**EXERCISE DESCRIPTION**: Between the line containing "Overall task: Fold" and the line containing "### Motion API" lies a run of lines; give that run again exactly, with both of those lines, and nothing else from the entries below.

[Stored dataset items]
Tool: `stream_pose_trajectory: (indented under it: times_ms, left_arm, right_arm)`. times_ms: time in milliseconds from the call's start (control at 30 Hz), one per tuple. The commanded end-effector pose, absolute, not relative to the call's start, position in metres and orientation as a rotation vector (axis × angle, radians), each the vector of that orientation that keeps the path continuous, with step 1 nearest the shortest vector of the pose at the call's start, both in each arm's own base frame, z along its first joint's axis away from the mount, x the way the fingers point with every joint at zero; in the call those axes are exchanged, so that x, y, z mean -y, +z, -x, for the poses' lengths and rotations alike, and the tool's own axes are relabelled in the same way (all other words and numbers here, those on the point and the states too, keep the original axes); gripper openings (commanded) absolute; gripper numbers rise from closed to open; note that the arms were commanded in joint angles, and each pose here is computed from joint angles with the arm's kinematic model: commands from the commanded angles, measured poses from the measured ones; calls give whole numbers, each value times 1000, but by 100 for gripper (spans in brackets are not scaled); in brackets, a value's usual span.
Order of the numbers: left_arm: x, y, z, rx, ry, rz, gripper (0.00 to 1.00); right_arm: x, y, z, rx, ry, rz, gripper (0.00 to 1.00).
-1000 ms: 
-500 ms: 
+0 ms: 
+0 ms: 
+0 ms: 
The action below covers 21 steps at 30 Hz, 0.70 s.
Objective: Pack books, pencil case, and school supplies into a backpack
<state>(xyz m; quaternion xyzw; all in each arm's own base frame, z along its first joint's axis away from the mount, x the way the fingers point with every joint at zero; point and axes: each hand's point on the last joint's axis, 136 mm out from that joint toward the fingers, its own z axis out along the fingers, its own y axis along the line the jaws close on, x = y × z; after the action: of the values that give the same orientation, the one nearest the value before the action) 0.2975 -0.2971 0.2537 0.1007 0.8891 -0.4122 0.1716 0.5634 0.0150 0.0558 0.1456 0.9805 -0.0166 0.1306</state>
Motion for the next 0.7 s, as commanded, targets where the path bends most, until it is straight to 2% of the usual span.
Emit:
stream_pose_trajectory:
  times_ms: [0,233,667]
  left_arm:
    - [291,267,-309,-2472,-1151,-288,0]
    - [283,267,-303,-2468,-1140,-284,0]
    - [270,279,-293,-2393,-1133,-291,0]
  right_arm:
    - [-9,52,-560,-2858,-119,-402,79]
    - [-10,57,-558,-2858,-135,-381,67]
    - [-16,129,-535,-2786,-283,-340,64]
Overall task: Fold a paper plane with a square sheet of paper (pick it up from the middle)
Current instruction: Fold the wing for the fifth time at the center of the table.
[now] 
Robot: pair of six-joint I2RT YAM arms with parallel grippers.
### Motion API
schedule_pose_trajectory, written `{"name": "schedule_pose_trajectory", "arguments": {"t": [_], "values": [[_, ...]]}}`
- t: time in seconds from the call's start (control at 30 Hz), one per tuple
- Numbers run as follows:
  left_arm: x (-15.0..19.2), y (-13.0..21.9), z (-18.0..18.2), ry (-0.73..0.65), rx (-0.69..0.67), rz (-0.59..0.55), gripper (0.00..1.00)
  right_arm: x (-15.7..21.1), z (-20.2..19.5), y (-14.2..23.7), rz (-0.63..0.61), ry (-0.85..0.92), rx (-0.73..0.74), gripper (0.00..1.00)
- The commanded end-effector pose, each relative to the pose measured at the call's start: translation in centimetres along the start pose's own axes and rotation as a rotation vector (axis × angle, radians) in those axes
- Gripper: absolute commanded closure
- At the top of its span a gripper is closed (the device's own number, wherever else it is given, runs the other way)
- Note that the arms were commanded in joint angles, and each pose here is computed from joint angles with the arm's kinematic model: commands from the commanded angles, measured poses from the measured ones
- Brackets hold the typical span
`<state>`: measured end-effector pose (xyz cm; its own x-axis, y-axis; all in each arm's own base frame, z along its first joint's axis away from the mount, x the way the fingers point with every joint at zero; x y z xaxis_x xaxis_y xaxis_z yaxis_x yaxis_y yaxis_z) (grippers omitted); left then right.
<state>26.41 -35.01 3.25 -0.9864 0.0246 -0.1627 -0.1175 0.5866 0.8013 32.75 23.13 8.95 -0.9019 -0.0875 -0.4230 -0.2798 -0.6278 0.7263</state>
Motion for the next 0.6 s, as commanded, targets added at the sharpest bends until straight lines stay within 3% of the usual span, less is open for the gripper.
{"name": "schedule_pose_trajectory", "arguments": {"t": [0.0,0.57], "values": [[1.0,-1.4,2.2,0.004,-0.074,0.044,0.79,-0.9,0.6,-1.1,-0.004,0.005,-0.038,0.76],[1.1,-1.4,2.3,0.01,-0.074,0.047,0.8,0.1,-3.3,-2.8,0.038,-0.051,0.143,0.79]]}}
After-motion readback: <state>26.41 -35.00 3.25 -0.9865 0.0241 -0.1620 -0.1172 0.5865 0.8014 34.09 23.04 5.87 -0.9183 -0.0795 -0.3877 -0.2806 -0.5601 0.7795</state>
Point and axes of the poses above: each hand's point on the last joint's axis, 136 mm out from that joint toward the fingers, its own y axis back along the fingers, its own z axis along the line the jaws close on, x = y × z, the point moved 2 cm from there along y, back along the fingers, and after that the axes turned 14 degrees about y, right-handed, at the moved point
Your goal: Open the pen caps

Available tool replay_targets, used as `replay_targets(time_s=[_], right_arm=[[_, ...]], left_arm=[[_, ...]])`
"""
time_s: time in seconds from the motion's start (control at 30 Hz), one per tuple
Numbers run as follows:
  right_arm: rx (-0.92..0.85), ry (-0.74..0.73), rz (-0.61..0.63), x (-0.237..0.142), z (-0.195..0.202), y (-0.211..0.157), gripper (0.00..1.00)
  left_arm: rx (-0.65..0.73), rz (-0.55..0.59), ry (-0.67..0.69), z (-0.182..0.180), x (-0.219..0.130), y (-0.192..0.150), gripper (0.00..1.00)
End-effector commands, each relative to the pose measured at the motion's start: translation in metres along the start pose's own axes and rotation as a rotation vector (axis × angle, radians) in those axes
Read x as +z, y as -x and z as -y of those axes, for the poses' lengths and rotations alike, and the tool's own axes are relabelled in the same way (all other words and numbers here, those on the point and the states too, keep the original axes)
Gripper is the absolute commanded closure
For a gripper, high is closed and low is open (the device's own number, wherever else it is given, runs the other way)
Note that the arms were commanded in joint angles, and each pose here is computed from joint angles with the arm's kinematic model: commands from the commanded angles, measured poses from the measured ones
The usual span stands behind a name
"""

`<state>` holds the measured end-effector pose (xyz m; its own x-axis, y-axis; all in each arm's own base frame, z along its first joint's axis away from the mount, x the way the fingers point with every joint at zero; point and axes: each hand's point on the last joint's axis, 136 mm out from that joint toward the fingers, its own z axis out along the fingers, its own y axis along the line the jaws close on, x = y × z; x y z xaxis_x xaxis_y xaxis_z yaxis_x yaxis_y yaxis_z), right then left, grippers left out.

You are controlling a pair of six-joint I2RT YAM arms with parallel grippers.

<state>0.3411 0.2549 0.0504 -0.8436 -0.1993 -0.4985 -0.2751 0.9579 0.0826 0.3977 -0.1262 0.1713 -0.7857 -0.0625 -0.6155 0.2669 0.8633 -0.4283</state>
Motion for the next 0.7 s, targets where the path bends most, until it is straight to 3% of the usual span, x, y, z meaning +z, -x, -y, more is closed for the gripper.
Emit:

**EXERCISE RESPONSE**:
Overall task: Fold a paper plane with a square sheet of paper (pick it up from the middle)
Current instruction: Fold the wing for the fifth time at the center of the table.
[now] 
Robot: pair of six-joint I2RT YAM arms with parallel grippers.
### Motion API

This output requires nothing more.